**Problem**
Omit all pictures. Copy exactly the lines from the line containing "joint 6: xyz" to the end of the listing, with both ends included.

**Given information**
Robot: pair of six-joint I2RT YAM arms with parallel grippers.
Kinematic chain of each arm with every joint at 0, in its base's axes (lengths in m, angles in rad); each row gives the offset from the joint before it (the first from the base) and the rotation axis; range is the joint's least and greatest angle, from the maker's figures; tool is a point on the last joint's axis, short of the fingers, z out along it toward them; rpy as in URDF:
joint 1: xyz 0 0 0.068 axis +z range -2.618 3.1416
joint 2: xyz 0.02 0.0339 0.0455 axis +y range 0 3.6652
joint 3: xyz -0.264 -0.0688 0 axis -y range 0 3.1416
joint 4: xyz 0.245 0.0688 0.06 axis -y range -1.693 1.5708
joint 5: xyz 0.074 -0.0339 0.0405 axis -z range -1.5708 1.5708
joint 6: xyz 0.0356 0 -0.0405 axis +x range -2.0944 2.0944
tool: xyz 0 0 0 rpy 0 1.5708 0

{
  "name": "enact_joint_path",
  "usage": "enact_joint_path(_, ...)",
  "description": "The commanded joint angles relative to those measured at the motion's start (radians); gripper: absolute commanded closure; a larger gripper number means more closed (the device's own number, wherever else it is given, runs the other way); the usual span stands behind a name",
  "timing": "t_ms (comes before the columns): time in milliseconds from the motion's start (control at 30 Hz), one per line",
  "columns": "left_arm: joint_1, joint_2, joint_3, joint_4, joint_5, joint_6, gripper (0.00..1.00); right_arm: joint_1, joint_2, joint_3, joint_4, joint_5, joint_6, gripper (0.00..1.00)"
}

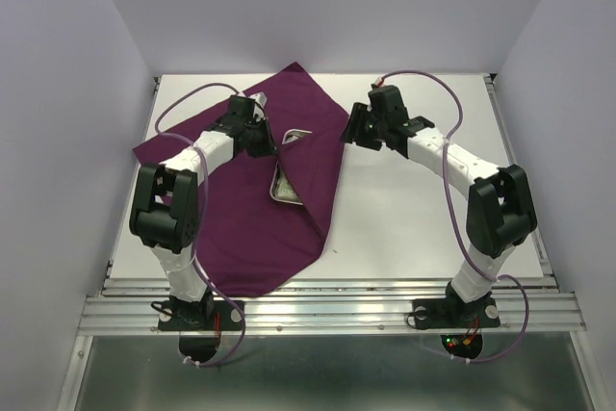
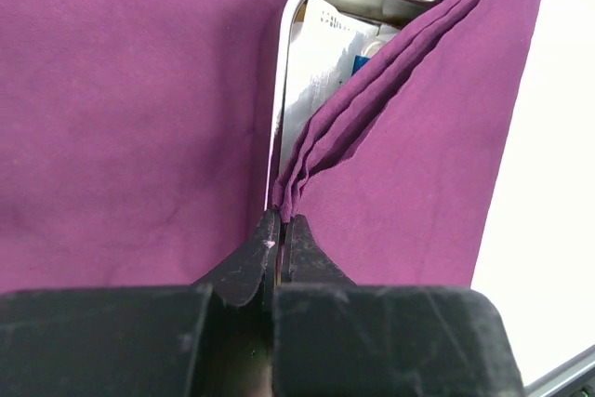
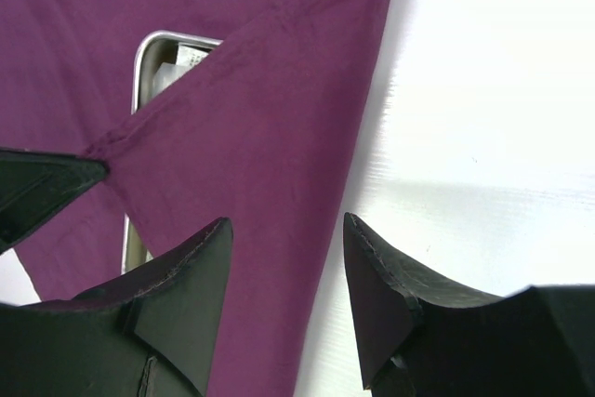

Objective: Prepare the surgical pack
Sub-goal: Pack the surgical kit at the center of the board.

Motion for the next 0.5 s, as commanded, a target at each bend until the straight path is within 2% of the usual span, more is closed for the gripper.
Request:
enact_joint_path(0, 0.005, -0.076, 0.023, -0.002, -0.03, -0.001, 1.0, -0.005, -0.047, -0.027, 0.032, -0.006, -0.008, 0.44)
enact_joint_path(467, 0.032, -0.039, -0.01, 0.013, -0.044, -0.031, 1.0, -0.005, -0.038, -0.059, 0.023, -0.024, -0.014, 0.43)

**Written answer**
joint 6: xyz 0.0356 0 -0.0405 axis +x range -2.0944 2.0944
tool: xyz 0 0 0 rpy 0 1.5708 0

{
  "name": "enact_joint_path",
  "usage": "enact_joint_path(_, ...)",
  "description": "The commanded joint angles relative to those measured at the motion's start (radians); gripper: absolute commanded closure; a larger gripper number means more closed (the device's own number, wherever else it is given, runs the other way); the usual span stands behind a name",
  "timing": "t_ms (comes before the columns): time in milliseconds from the motion's start (control at 30 Hz), one per line",
  "columns": "left_arm: joint_1, joint_2, joint_3, joint_4, joint_5, joint_6, gripper (0.00..1.00); right_arm: joint_1, joint_2, joint_3, joint_4, joint_5, joint_6, gripper (0.00..1.00)"
}


Objective: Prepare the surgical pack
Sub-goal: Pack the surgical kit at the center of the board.

Motion for the next 0.5 s, as commanded, a target at each bend until the straight path is within 2% of the usual span, more is closed for the gripper.
Request:
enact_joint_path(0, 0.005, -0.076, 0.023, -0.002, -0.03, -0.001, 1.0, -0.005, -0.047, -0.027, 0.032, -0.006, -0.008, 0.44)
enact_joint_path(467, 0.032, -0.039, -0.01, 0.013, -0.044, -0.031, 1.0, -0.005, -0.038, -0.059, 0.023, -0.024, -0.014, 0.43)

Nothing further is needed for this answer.